Carter hocha gravement la tête en signe de commisération.
- Il y a de cela deux jours, poursuivit Jawahal, j'ai appris par un contremaître que la fille, dans un accès de folie, s'était enfuie de la maison où elle vivait avec des membres de sa famille, dans l'idée, semble-t-il, de vendre l'enfant. Ne la jugez pas mal, c'est une jeune personne exemplaire, mais la pression exercée sur elle l'a débordée. Vous ne vous en étonnerez pas. Ce pays est comme le vôtre, monsieur Carter, peu tolérant envers les faiblesses humaines.
- Et vous croyez que l'enfant pourrait être ici, monsieur Jahawal ? demanda Carter, tentant de revenir au vif du sujet.

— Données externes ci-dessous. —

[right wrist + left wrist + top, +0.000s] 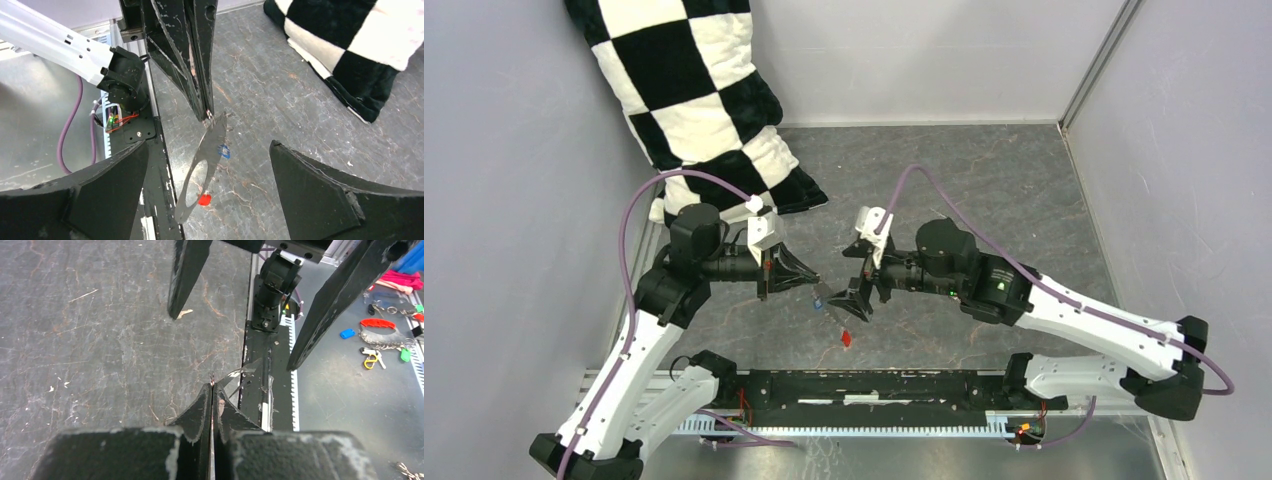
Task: Put the keys on the keyring
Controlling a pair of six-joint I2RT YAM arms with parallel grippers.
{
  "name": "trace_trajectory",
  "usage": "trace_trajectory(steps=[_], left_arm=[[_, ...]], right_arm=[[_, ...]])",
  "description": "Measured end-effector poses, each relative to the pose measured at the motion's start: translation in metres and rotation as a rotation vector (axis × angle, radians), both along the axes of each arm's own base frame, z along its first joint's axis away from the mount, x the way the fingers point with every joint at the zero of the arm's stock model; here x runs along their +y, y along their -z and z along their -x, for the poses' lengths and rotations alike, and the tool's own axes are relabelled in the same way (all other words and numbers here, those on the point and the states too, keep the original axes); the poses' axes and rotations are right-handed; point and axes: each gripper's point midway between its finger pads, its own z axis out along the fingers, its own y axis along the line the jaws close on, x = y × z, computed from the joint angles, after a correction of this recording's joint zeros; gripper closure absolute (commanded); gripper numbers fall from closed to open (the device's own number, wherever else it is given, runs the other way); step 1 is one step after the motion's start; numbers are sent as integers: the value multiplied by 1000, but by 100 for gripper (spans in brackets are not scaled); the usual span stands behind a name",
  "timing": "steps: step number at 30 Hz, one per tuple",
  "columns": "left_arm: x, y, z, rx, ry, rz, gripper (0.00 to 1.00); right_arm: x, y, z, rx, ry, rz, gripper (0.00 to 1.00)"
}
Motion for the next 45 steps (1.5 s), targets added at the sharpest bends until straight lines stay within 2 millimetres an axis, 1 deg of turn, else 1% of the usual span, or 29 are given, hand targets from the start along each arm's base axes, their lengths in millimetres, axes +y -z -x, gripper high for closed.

- Jawahal, corrigea le visiteur. Vous allez voir. Ce que je peux dire, c'est qu'en apprenant les faits je me suis senti en quelque sorte responsable. Après tout, la fille travaillait chez moi. En compagnie de contremaîtres de confiance, j'ai parcouru la ville. Nous avons découvert que la jeune personne avait vendu l'enfant à un méprisable criminel qui fait commerce de ces pauvres petits pour la mendicité. Une triste réalité, hélas quotidienne. Nous l'avons trouvé mais, dans des circonstances qu'il serait trop long de détailler ici, il a réussi à nous échapper au dernier moment. Cela s'est passé aux abords immédiats de cet orphelinat. J'ai quelques raisons de penser que, par peur de ce qui pouvait lui arriver, l'individu a abandonné l'enfant dans les parages.
- Je comprends. Avez-vous porté l'affaire à la connaissance des autorités locales, monsieur Jawahal ? Le trafic d'enfants est durement réprimé, vous le savez.
L'inconnu croisa les mains et poussa un léger soupir.
- J'étais sûr de pouvoir régler la question sans en arriver à cette extrémité. Franchement, si je le faisais, j'impliquerais la jeune personne, et l'enfant resterait sans père ni mère.